C’est que, malgré la vivacité de sa polémique, tous admettaient que la passion de cet homme rare ne lui faisait jamais perdre le sens de la vérité, et que cette passion était le patriotisme dans toute sa pureté. Patriotisme ardent et sage à la fois. Quand il préconisait l’audace et la fermeté, on savait qu’il avait mesuré les bornes exactes de l’imprudence.

Sa liberté d’esprit était entière. Les hommes d’État qu’il combattait d’ordinaire adoptaient-ils une attitude qu’il estimait conforme à la justice et au bon sens ? Il le leur disait sans détours. Et personne ne doutait de ses desseins. Ceux-ci étaient clairs, comme son style : maintenir l’autorité de l’État, la sécurité de la Patrie, faire disparaître les causes de rancunes, de déchirements, combattre tout ce qui est faiblesse, abandon, renoncement par veulerie, défendre en toutes circonstances ce qui est correct, légitime, juste, n’avoir d’autre habileté que la bonne foi et la sincérité, détester l’aveuglement volontaire, ne rien dire enfin qu’avec sérénité et bonne grâce.
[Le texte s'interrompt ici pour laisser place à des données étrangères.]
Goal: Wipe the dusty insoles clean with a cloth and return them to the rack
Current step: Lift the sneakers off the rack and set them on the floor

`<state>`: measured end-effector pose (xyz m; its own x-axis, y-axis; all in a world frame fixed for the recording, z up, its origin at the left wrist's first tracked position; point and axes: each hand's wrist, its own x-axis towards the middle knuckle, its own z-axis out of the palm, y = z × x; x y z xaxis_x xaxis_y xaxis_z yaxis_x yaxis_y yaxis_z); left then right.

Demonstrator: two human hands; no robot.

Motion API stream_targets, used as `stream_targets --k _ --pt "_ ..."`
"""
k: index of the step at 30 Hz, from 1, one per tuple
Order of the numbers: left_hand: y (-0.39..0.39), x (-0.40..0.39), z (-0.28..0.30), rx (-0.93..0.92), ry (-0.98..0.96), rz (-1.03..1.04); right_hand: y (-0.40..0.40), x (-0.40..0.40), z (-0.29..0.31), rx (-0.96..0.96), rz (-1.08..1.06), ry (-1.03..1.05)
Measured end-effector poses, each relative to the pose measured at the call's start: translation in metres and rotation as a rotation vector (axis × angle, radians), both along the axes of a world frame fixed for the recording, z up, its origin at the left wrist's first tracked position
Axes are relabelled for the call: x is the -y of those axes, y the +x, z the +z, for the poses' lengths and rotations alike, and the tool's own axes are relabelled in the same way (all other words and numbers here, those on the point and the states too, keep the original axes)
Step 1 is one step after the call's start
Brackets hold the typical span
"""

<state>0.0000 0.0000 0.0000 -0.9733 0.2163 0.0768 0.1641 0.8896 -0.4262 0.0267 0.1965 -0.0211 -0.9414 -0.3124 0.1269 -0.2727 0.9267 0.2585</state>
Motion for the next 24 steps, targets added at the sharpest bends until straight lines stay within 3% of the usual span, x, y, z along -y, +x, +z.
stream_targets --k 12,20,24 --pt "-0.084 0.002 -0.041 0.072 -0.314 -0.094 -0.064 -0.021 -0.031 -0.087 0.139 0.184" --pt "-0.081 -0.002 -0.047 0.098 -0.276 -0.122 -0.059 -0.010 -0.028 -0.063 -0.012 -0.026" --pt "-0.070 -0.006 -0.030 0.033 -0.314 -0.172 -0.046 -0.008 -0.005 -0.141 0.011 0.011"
De telles convictions lui conféraient la vertu qui place le journaliste au premier rang de la vie politique : l’impartialité.

André Chaumeix terminait son discours de réception à l’Académie Française en racontant l’histoire du bouquet de fleurs que Clemenceau, auquel il succédait sous la coupole, avait reçu d’un soldat dans les tranchées de Champagne, et qu’il avait conservé pour qu’on le mît dans son cercueil.

Ce récit admirable de simplicité et d’émotion contenue nous donne la mesure de l’écrivain qui ajoutait : « Dans ces petites fleurs de France, depuis longtemps séchées, se trouvaient rassemblés les symboles immortels de tout ce qu’avait aimé le vieillard puissant qui mourait, de tout ce qui domine et élève la condition humaine : la terre natale, l’héroïsme et la poésie. »

Ce sont ces mêmes symboles qui font cortège à la mémoire d’André Chaumeix : il n’a vécu que pour les aimer et pour nous enseigner cet amour. Puisse notre fidélité à son souvenir rester digne de la grande leçon qu’il nous a donnée.